I spent 27 years of my life in a high volume production machine shop, the last 20 years as the lead programmer and supervisor in the CNC Milling department. I was also the IT guy and software support and resident trainer of our Cam software. We used Gibbscam and Mastercam for programming all the CNC equipment. After a 3 year battle with cancer and never missing a day of work through all my treatments, missing minimal time after each surgery I just kept coming back, because I loved making things. We were a Job Shop, which meant we would make anything and everything, so lots of designing and programming on the fly. We also prided ourselves on short lead times so that put even more pressure on me, but I had done it for so long it was second nature.
Then as time went on, I would have trouble getting up one morning. Couldn't feel my hands or feet from all the chemo I had received. My insides were badly damaged from all the radiation I received, to keep this part short and not so gross. I would suffer from massive pains in the pelvis area and lots of blood. I would have days where I would drop my $300.00 digital caliper because I couldn't feel my hands. People would look, they knew I was struggling. I was starting to get overwhelmed with the workload, I could no longer concentrate and program as quickly as I could before cancer. I started making stupid mistakes, I couldn't stand on my feet for more than 2 hours at a time. I would get severe headaches and the spins. The days were getting rougher and rougher on me. I could now see my co-workers and ownership treating me differently. I knew my time was up, I was no longer making the company money, I would miss 3 days of work a week. I still had appointments that would consume most of my time.

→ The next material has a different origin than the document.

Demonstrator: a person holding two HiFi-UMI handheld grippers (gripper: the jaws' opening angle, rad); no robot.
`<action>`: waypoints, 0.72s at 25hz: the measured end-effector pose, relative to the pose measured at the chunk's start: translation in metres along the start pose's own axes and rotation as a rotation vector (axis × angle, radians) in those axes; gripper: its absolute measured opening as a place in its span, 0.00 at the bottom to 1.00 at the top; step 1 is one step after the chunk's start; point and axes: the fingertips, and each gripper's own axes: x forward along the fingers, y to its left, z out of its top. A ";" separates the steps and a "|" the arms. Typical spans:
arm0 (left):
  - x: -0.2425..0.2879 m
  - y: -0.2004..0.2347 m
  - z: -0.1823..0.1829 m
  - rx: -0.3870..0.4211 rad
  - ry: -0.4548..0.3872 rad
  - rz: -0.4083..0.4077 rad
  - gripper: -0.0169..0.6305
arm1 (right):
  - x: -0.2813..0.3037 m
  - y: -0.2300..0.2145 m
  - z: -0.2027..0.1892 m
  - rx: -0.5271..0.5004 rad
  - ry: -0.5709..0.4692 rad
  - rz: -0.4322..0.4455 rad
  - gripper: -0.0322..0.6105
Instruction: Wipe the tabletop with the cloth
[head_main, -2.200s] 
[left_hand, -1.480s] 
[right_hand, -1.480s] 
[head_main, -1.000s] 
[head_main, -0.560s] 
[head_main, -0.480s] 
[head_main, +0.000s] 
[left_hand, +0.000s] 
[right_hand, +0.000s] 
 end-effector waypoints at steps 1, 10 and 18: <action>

It became too much for me to handle and I had to make the hardest decision of my life, and stop doing something that I loved to do for a good part of my life. I started in that company as a saw operator and worked my way through the ranks. I miss it more and more every day. I always think about going back, but deep down inside, I know I can't. I'm 48 years old and had to give up everything I worked so hard for and now most days if I can get out of bed and bring in some firewood and play with the dogs for a couple hours, I'm doing well.
The reason I'm writing this tonight is I'm sick again, my surgery is scheduled for January 29th. I've had several severe surgeries in my time and this one's a whopper. I'm hoping I make it off the table, and if I do, I have a 4 to 6 month recover ahead of me. Now I've been through these big ones before and you almost always end up with an abscess and infections, which adds to your recovery time and additional hospital stays. I will be missing from this forum for quite some time and I just didn't want you to think I was a fly by night kind of guy and he's gone now. I might be gone for a different reason, but I'll be back if I can.
Over the last several months I have developed a love for wood turning and it has giving me a new purpose in life and a sense of craftsmanship again. I hope to be back up and running by the summer time and just wanted to thank all of you that helped me along the way, and even the ones that didn't help me directly, I learned from reading one of your posts. So I thank you all very much and wish you all good health and happy turning!